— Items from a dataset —
>>>>

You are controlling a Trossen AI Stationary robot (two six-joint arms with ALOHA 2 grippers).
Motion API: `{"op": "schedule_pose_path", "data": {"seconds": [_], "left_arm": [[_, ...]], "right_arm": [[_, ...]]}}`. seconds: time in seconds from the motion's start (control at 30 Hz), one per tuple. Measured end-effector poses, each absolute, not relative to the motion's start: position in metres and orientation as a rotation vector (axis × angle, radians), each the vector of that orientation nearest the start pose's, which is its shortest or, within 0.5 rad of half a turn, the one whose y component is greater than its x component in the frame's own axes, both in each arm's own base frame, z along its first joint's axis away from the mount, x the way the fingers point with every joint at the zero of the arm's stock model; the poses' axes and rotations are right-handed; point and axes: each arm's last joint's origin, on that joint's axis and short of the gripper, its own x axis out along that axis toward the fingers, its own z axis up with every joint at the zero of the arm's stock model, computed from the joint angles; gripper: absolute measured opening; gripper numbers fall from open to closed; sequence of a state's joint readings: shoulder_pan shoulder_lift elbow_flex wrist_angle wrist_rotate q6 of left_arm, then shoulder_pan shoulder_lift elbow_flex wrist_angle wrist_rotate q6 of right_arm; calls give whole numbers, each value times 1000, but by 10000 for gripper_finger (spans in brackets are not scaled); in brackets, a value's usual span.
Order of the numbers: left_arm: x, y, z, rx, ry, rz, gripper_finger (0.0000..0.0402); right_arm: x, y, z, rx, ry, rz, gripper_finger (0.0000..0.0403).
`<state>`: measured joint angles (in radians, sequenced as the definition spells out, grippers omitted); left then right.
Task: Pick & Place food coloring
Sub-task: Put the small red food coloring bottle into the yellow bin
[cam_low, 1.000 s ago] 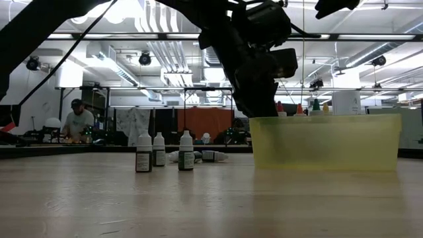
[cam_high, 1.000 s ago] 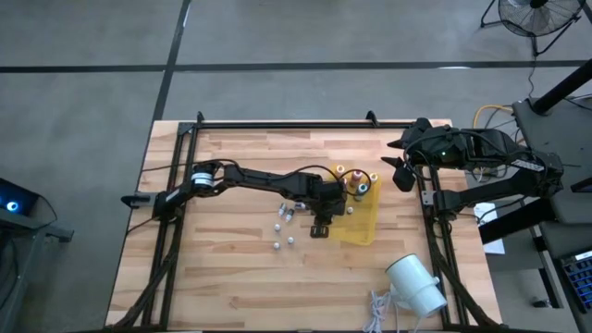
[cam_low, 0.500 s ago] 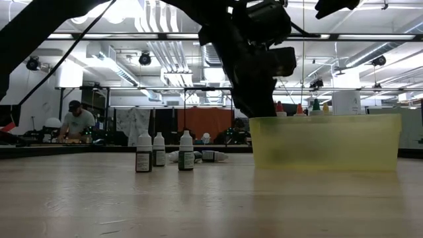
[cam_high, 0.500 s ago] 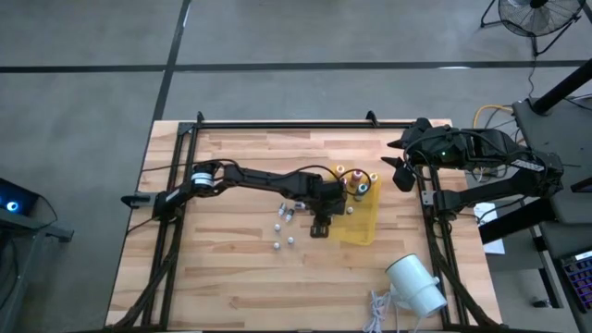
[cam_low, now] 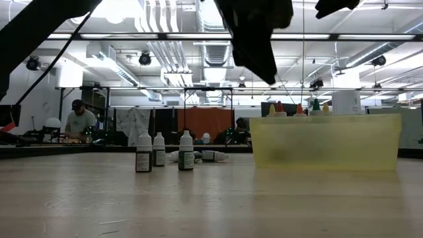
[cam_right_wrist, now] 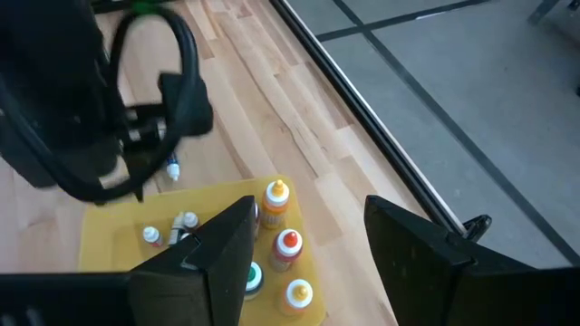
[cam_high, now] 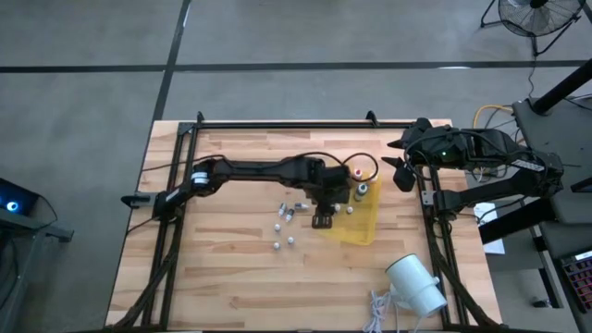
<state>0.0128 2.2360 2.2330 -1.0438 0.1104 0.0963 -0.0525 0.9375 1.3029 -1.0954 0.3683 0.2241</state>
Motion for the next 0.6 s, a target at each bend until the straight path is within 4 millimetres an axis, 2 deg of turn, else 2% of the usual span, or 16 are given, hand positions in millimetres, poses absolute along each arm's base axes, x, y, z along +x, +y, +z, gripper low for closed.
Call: {"op": "schedule_pose_path", "data": {"seconds": [0.1, 0.27, 0.6], "left_arm": [[469, 3, 301, 17, 1071, -137, 117], [459, 2, 315, -1, 1106, -123, 117], [445, -1, 324, -49, 1147, -99, 117]], "right_arm": [[140, -18, 397, 97, 675, -479, 201], [138, -18, 398, 98, 669, -479, 201], [135, -17, 399, 102, 659, -478, 201]]}}
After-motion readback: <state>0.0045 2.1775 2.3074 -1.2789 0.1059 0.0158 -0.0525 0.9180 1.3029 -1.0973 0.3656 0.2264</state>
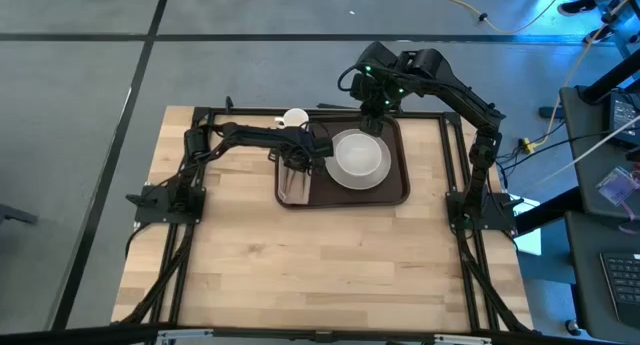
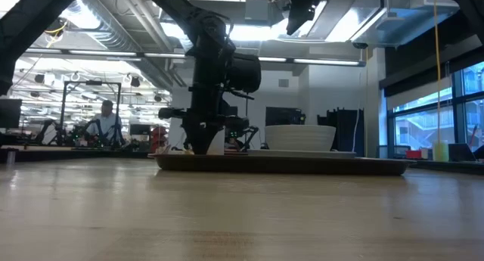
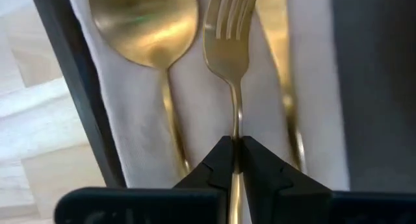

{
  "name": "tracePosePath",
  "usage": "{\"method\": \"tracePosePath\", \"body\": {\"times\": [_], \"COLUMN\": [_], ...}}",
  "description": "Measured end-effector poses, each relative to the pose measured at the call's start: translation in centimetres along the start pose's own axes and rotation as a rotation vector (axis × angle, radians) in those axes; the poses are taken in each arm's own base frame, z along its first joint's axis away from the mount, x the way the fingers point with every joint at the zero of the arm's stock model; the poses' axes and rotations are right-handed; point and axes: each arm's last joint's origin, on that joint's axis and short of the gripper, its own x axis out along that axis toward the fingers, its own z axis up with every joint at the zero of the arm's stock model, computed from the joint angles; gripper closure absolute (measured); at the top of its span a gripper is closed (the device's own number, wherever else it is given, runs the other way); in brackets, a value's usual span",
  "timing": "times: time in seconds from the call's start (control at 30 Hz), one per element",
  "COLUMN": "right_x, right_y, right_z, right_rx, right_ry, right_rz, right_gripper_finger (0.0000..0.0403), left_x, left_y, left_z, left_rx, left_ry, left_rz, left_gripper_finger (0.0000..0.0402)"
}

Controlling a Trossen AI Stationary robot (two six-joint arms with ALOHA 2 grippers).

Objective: Set up tray
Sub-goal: Put the gold fork on the light brown napkin to the right of the gold spoon

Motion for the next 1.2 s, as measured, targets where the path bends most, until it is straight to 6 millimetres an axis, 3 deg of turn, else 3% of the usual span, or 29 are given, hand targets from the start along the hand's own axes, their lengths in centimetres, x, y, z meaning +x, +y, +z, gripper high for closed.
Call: {"method": "tracePosePath", "body": {"times": [0.17,0.53,0.83,1.0,1.2], "right_x": [0.0,0.0,0.0,0.0,0.0], "right_y": [0.0,0.0,0.0,0.0,0.0], "right_z": [0.0,0.0,-0.1,-0.1,-0.1], "right_rx": [-0.001,-0.001,-0.001,0.000,0.000], "right_ry": [0.000,0.004,0.007,0.007,0.007], "right_rz": [0.000,0.001,0.002,0.002,0.001], "right_gripper_finger": [0.0292,0.0292,0.0292,0.0292,0.0292], "left_x": [-1.1,-1.5,-1.1,0.1,0.1], "left_y": [0.2,-0.5,-0.1,0.3,-0.1], "left_z": [0.6,1.5,1.3,0.4,0.4], "left_rx": [-0.009,-0.035,-0.068,-0.103,-0.122], "left_ry": [-0.025,-0.042,-0.060,-0.042,-0.044], "left_rz": [-0.035,-0.162,-0.112,-0.090,-0.136], "left_gripper_finger": [0.0384,0.0384,0.0384,0.0384,0.0384]}}
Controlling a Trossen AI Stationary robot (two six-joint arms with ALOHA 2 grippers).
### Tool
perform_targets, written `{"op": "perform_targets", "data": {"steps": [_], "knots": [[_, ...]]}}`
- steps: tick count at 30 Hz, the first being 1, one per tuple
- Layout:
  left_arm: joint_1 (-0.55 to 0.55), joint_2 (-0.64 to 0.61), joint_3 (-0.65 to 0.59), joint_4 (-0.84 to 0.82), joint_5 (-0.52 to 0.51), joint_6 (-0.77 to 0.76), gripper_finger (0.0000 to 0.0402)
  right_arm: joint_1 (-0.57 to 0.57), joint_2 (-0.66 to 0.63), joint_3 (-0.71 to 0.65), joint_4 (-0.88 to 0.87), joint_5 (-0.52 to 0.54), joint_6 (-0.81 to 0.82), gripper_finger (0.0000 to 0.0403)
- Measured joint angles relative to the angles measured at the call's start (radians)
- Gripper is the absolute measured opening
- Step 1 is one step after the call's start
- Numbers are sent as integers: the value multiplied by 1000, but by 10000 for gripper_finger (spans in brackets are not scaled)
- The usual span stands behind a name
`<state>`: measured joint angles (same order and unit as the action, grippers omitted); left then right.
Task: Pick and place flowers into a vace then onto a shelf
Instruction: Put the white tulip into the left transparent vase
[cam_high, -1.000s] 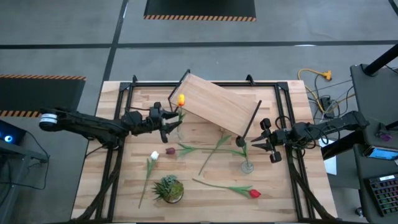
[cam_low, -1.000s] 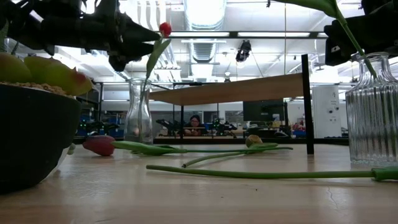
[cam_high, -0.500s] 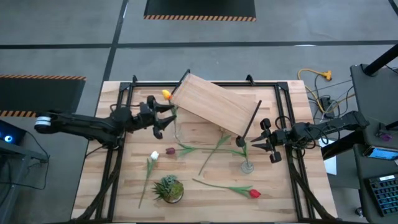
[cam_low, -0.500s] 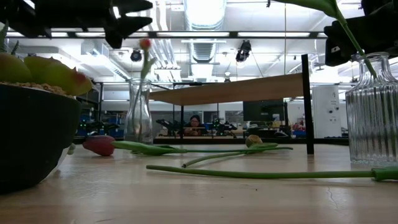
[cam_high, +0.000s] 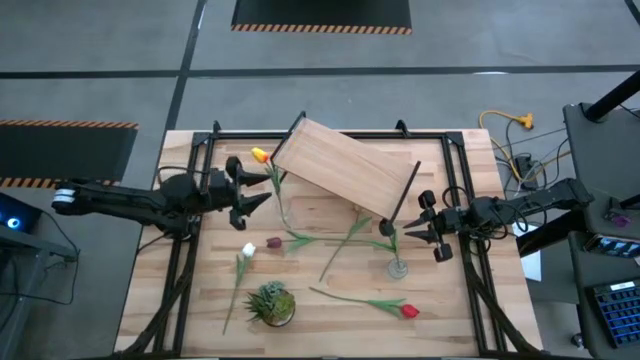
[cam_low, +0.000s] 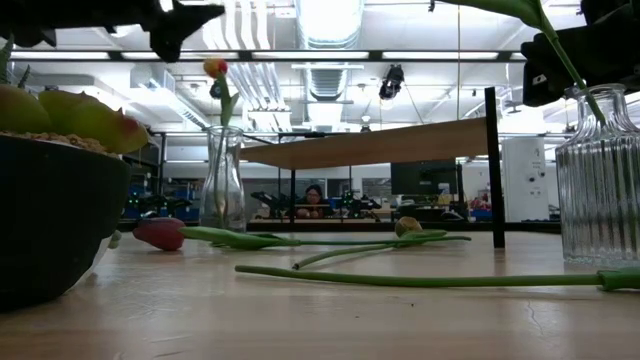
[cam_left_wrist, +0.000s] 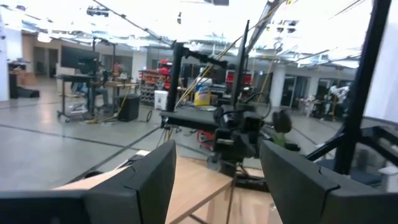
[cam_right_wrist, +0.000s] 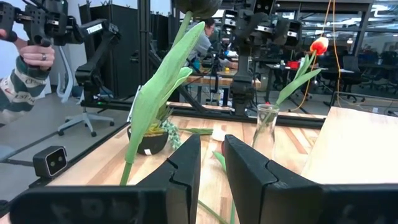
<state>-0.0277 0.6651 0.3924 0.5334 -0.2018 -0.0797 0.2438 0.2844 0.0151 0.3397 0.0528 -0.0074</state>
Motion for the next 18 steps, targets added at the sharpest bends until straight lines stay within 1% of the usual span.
{"op": "perform_targets", "data": {"steps": [5, 8, 13, 16, 18], "knots": [[-35, -33, 2, -86, -16, -43, 217, 0, 0, 0, 0, 0, 0, 63], [-37, -30, 2, -154, -21, -129, 217, 0, 0, 0, 0, 0, 0, 63], [-38, -32, 3, -220, -39, -262, 217, 0, 0, 0, 0, 0, 0, 63], [-44, -31, 44, -333, -39, -308, 217, 0, 0, 0, 0, 0, 0, 63], [-53, -31, 99, -464, -39, -348, 217, 0, 0, 0, 0, 0, 0, 63]]}}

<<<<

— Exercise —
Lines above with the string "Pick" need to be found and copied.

— Task solution —
Task: Pick & Place food coloring
Task: Pick and place flowers into a vace then onto a shelf

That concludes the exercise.